● **PROBLEM**
Filter the entries below, keeping every line that has the word "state".

[Opening EXTRACTED MATERIAL section]

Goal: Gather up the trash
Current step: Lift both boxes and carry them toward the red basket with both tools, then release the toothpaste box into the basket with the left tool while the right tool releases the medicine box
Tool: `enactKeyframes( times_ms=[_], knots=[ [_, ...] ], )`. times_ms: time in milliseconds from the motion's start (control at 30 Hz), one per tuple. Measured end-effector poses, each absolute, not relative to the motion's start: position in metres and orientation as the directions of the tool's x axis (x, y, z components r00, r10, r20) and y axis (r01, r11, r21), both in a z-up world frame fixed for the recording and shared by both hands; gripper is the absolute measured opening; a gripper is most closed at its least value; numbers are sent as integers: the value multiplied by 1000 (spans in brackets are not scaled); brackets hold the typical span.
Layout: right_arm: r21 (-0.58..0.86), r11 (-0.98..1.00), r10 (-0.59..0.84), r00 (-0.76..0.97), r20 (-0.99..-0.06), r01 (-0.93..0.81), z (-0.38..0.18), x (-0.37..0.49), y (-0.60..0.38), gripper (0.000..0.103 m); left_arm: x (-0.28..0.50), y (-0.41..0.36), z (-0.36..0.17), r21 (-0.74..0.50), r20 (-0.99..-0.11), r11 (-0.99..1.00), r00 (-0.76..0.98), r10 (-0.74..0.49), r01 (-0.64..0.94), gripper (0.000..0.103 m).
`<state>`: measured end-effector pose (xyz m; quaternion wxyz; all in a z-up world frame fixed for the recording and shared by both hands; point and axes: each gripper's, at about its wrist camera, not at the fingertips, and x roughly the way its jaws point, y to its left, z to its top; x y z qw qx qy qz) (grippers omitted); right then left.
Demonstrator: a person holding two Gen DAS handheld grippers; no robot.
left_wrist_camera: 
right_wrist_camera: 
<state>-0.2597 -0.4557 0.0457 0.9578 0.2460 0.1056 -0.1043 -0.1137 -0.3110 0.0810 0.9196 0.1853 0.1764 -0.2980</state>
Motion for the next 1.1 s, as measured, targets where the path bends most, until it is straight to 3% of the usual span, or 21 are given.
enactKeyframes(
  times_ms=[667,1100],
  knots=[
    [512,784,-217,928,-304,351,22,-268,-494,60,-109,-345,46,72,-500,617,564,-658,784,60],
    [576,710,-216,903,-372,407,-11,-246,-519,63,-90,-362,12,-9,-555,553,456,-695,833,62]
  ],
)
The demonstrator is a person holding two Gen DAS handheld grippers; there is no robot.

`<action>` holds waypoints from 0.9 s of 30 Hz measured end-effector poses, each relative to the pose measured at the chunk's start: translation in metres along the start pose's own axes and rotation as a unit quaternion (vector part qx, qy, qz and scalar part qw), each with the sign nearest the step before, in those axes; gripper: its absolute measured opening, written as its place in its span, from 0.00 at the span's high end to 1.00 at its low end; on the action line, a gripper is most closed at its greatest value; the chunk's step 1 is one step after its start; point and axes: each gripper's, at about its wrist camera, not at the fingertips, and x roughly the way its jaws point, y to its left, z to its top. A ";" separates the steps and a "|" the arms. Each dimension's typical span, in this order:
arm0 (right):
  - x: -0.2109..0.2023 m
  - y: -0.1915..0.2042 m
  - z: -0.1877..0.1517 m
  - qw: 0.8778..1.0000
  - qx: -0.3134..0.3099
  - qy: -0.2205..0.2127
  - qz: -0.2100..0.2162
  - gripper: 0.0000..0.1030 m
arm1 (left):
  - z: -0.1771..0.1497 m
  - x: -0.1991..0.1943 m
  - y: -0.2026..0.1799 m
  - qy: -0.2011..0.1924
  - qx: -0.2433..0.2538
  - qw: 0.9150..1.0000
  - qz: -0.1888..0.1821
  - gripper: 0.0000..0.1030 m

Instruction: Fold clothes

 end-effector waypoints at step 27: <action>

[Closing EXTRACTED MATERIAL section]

● **WRITTEN RESPONSE**
`<state>`: measured end-effector pose (xyz m; quaternion wxyz; all in a z-up world frame fixed for the recording and shared by both hands; point and axes: each gripper's, at about its wrist camera, not at the fingertips, and x roughly the way its jaws point, y to its left, z to its top; x y z qw qx qy qz) (grippers omitted); right then left.
<state>-0.2597 -0.4557 0.0457 0.9578 0.2460 0.1056 -0.1043 -0.1137 -0.3110 0.0810 0.9196 0.1853 0.1764 -0.2980</state>

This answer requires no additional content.